Brent crude, the global oil benchmark, appreciated in price on Monday, moving up by 7.3 per cent or $7.88 to $115/barrel at 7.54pm Nigerian time as European Union nations considered joining the United States in a Russian oil embargo.
Industry figures showed that the commodity has been gaining in price since about a week, as more nations impose sanctions on Russia over its war in Ukraine.
The rise in crude oil prices also came after a weekend attack on Saudi Arabia oil facilities.
Global oil prices moved higher ahead of talks this week between European Union governments and the United States President, Joe Biden, in a series of summits that aims to harden the West’s response to Moscow over its invasion of Ukraine.

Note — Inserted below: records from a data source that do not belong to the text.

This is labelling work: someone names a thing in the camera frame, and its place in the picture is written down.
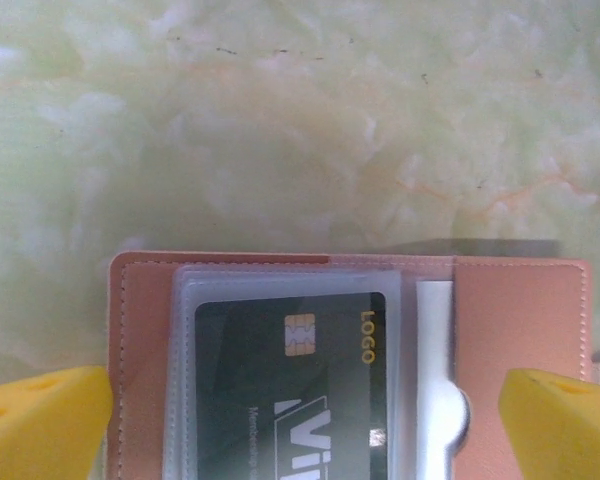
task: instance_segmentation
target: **leather wallet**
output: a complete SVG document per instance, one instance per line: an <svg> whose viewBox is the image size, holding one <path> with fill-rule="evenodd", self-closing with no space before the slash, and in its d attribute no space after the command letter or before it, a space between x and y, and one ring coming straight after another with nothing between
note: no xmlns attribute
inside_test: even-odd
<svg viewBox="0 0 600 480"><path fill-rule="evenodd" d="M111 264L109 373L116 396L107 434L109 480L162 476L174 272L184 264L287 264L393 268L454 282L455 377L471 408L454 459L458 480L520 479L498 414L511 368L591 380L591 277L557 259L129 252Z"/></svg>

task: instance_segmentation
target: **green marble background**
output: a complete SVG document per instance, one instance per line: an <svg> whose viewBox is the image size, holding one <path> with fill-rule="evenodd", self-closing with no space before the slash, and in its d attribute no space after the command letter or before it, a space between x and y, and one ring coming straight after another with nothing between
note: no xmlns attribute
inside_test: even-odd
<svg viewBox="0 0 600 480"><path fill-rule="evenodd" d="M0 0L0 382L130 248L583 257L600 349L600 0Z"/></svg>

Reuters reported that EU governments would consider whether to impose an oil embargo on Russia.
Early on Monday, Ukraine’s deputy prime minister Iryna Vershchuk said there was no chance the country’s forces would surrender in the besieged eastern port city of Mariupol.
“Optimism is seeping away about progress in talks to achieve a ceasefire in Ukraine and that’s sent the price of oil on the march upwards,” Susannah Streeter, senior markets analyst at UK-based asset manager Hargreaves Lansdown, told Reuters.
With little sign of the conflict easing, the focus returned to whether the market would be able to replace Russian barrels hit by sanctions.
However, despite the rise in crude oil price, Nigeria has not been able to fully take advantage of the development as the country has been missing its oil production quota approved for the nation by OPEC.
The Nigerian National Petroleum Company Limited recently vowed to ensure that oil production in Nigeria was ramped up so as to enable the country to take advantage of the rising prices of crude oil.